GNU’s implementation of these tools follows the POSIX standard, with added GNU extensions. The effect of the GNU extensions is that both the Basic Regular Expressions flavor and the Extended Regular Expressions flavor provide exactly the same functionality. The only difference is that BRE’s will use backslashes to give various characters a special meaning, while ERE’s will use backslashes to take away the special meaning of the same characters.
GNU Basic Regular Expressions (grep, ed, sed)
The Basic Regular Expressions or BRE flavor is pretty much the oldest regular expression flavor still in use today. The GNU utilities grep, ed and sed use it. One thing that sets this flavor apart is that most metacharacters require a backslash to give the metacharacter its flavor. Most other flavors, including GNU ERE, use a backslash to suppress the meaning of metacharacters. Using a backslash to escape a character that is never a metacharacter is an error.

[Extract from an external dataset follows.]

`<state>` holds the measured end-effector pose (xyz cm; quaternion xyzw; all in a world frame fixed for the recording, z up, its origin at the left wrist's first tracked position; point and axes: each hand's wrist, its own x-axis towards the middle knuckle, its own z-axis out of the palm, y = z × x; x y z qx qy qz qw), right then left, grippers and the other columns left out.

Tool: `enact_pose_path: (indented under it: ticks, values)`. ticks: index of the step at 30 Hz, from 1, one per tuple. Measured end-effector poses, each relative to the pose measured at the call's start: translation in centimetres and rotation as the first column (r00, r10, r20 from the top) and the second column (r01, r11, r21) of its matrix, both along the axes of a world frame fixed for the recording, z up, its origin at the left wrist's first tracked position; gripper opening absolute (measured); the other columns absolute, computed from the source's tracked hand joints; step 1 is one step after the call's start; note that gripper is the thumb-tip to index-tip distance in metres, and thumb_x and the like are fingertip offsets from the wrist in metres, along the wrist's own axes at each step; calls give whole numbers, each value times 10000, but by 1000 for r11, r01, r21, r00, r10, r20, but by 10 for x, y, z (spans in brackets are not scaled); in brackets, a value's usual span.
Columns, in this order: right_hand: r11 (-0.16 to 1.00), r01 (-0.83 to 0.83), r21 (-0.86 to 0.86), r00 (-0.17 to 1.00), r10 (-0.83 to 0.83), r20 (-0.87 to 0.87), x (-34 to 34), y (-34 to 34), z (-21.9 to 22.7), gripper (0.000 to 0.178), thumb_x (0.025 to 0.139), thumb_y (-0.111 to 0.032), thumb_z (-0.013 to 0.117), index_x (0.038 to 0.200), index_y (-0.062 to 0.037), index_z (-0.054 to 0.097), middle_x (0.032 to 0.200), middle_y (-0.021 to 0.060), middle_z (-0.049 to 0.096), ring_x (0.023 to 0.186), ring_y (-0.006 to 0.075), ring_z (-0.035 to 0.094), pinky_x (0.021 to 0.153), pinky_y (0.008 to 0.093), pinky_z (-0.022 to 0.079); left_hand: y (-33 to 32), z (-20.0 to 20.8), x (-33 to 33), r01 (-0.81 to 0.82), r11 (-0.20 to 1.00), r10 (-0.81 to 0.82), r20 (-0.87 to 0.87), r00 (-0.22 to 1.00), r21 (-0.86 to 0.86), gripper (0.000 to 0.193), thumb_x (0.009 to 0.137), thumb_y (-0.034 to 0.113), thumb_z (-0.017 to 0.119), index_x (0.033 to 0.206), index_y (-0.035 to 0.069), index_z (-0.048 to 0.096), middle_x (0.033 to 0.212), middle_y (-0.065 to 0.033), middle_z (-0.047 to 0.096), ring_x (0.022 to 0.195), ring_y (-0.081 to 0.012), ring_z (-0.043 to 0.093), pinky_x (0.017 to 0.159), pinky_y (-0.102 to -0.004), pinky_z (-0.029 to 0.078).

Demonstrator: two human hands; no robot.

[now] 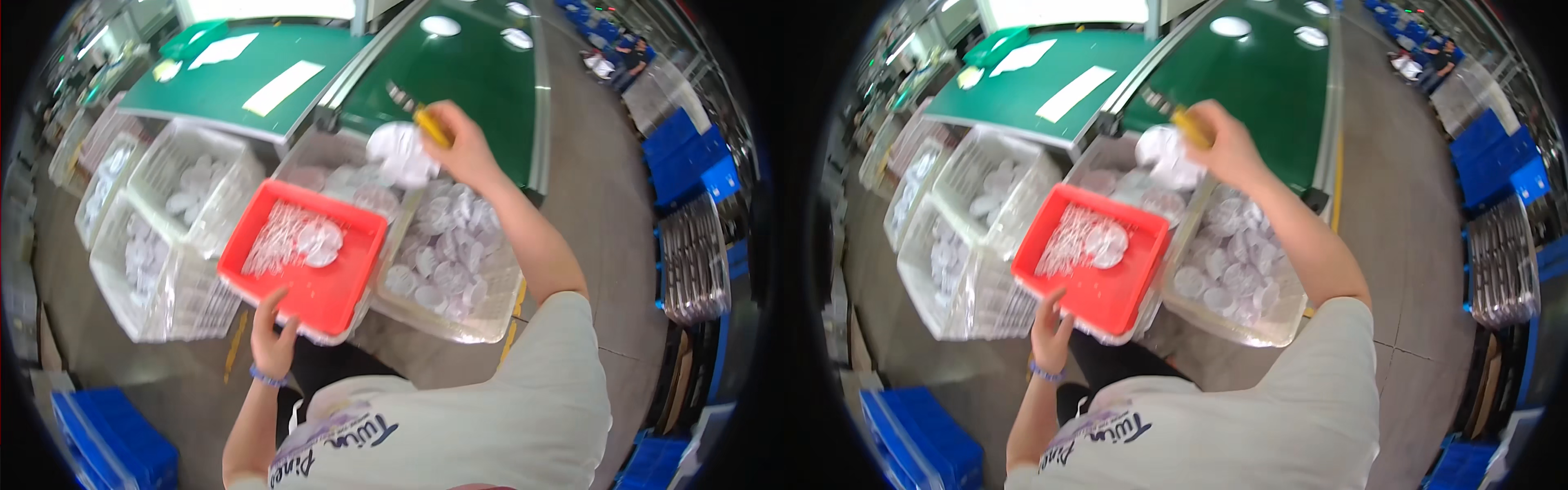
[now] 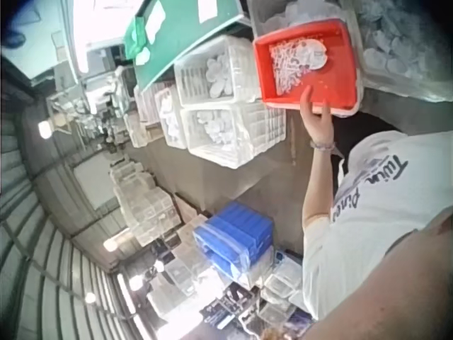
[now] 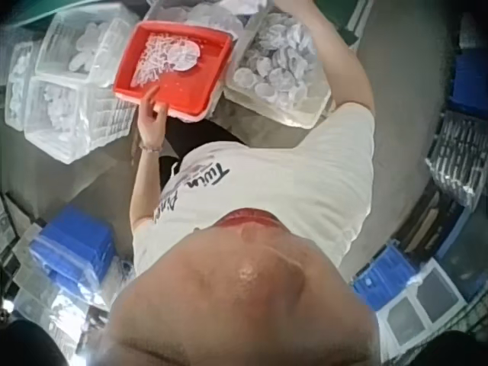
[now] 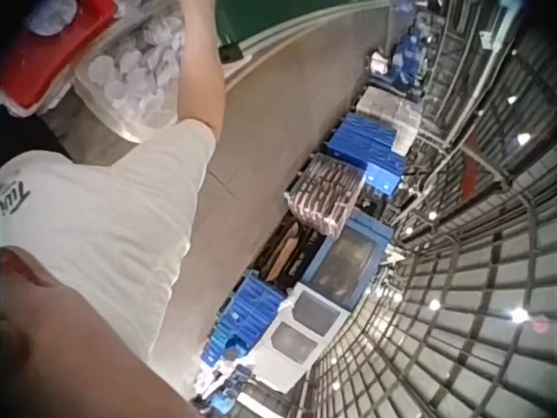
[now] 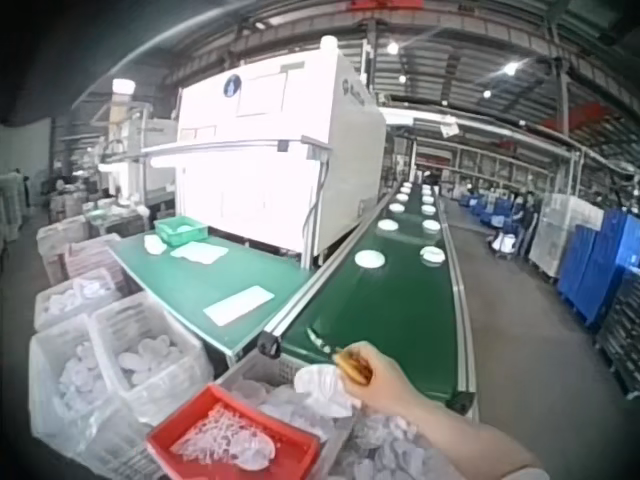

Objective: Lining a container with a plastic liner and sorting small manufactured parts into individual bags.

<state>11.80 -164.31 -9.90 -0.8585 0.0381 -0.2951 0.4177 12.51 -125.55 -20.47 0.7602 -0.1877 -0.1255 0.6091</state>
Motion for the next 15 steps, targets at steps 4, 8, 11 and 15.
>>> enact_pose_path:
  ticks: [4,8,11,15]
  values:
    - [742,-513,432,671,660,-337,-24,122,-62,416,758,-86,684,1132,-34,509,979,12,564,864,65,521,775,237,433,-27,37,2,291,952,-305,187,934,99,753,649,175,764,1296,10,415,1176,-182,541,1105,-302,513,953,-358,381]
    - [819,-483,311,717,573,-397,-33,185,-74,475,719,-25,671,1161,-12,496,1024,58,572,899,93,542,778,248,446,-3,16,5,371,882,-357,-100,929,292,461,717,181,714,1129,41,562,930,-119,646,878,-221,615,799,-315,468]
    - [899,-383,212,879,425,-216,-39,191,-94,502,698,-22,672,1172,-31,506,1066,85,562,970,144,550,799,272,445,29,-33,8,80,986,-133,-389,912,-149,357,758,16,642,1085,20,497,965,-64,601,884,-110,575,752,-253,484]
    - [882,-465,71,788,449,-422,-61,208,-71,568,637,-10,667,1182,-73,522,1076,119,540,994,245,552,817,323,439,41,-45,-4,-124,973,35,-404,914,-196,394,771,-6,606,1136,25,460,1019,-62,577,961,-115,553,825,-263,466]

A BRE supports POSIX bracket expressions, which are similar to character classes in other regex flavors, with a few special features. Other features using the usual metacharacters are the dot to match any character except a line break, the caret and dollar to match the start and end of the string, and the star to repeat the token zero or more times. To match any of these characters literally, escape them with a backslash.

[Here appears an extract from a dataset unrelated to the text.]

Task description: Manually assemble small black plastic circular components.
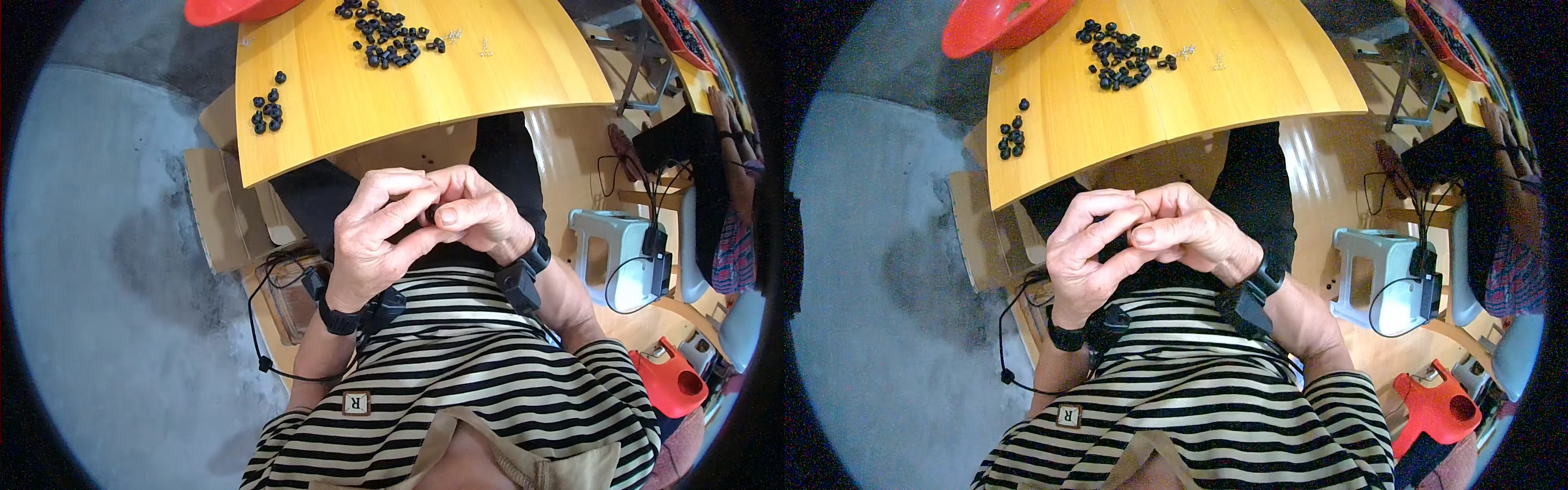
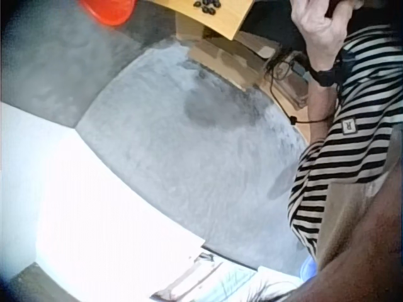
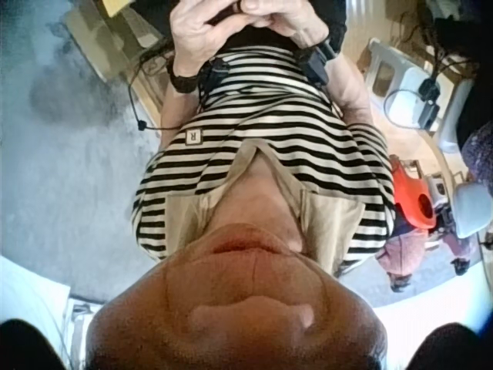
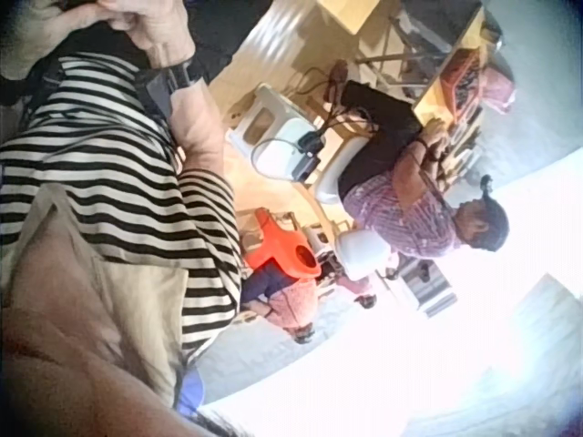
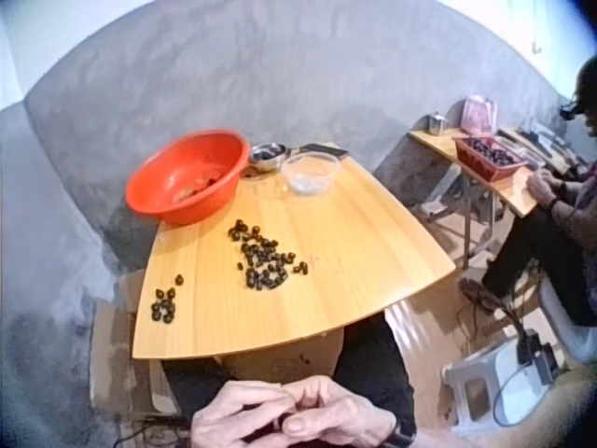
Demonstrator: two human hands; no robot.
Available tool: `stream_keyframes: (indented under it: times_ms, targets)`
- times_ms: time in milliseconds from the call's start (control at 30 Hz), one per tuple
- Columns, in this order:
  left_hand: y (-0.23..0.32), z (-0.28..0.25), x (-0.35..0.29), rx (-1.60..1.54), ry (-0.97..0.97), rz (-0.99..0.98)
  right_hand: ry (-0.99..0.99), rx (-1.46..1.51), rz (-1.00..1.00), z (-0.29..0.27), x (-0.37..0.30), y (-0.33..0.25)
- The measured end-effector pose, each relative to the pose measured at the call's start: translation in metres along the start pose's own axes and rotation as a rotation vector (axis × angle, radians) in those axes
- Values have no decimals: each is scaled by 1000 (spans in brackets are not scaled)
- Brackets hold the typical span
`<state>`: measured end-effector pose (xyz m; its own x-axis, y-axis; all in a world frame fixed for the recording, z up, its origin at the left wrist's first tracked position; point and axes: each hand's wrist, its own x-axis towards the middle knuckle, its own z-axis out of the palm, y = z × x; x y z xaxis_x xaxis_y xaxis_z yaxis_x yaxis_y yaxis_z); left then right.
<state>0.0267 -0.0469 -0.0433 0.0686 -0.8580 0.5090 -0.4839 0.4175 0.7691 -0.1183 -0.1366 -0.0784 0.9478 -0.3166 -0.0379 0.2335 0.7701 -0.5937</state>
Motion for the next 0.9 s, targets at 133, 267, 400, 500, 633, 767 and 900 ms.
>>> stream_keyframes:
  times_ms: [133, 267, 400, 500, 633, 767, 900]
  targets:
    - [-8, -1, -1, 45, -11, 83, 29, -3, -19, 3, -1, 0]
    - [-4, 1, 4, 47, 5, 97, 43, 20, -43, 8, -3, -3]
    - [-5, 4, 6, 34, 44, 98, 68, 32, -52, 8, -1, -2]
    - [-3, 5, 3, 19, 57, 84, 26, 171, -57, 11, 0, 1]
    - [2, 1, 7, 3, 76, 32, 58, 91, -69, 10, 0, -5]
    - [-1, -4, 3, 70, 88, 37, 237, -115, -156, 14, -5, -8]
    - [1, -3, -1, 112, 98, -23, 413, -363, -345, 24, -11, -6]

The other BRE metacharacters require a backslash to give them their special meaning. The reason is that the oldest versions of UNIX grep did not support these. The developers of grep wanted to keep it compatible with existing regular expressions, which may use these characters as literal characters. The BRE a{1,2}
matches a{1,2}
literally, while a\{1,2\}
matches a
or aa
. Tokens can be grouped with \(
and \)
. Backreferences are the usual \1
through \9
. Only up to 9 groups are permitted. E.g. \(ab\)\1
matches abab
, while (ab)\1
is invalid since there’s no capturing group corresponding to the backreference \1
. Use \\1
to match \1
literally.
On top of what POSIX BRE provides as described above, the GNU extension provides \?
and \+
as an alternative syntax to \{0,1\}
and \{1,\}
. It adds alternation via \|
, something sorely missed in POSIX BREs. These extensions in fact mean that GNU BREs have exactly the same features as GNU EREs, except that +
, ?
, |
, braces and parentheses need backslashes to give them a special meaning instead of take it away.
GNU Extended Regular Expressions (egrep, awk, emacs)
The Extended Regular Expressions or ERE flavor is used by the GNU utilities egrep and awk and the emacs editor. In this context, “extended” is purely a historic reference. The GNU extensions make the BRE and ERE flavors identical in functionality.
All metacharacters have their meaning without backslashes, just like in modern regex flavors. You can use backslashes to suppress the meaning of all metacharacters. Escaping a character that is not a metacharacter is an error.
The quantifiers ?
, +
, {n}
, {n,m}
and {n,}
repeat the preceding token zero or once, once or more, n times, between n and m times, and n or more times, respectively. Alternation is supported through the usual vertical bar |
. Unadorned parentheses create a group, e.g. (abc){2}
matches abcabc
.
POSIX ERE does not support backreferences. The GNU Extension adds them, using the same \1
through \9
syntax.
Additional GNU Extensions
The GNU extensions not only make both flavors identical. They also adds some new syntax and several brand new features. The shorthand classes \w
, \W
, \s
and \S
can be used instead of [[:alnum:]_]
, [^[:alnum:]_]
, [[:space:]]
and [^[:space:]]
. You can use these directly in the regex, but not inside bracket expressions. A backslash inside a bracket expression is always a literal.
The new features are word boundaries and anchors. Like modern flavors, GNU supports \b
to match at a position that is at a word boundary, and \B
at a position that is not. \<
matches at a position at the start of a word, and \>
matches at the end of a word. The anchor \`
(backtick) matches at the very start of the subject string, while \'
(single quote) matches at the very end. These are useful with tools that can match a regex against multiple lines of text at once, as then ^
will match at the start of a line, and $
at the end.
Gnulib
GNU wouldn’t be GNU if you couldn’t use their regular expression implementation in your own (open source) applications. To do so, you’ll need to download Gnulib. Use the included gnulib-tool
to copy the regex module to your application’s source tree.
The regex module provides the standard POSIX functions regcomp()
for compiling a regular expression, regerror()
for handling compilation errors, regexec()
to run a search using a compiled regex, and regfree()
to clean up a regex you’re done with.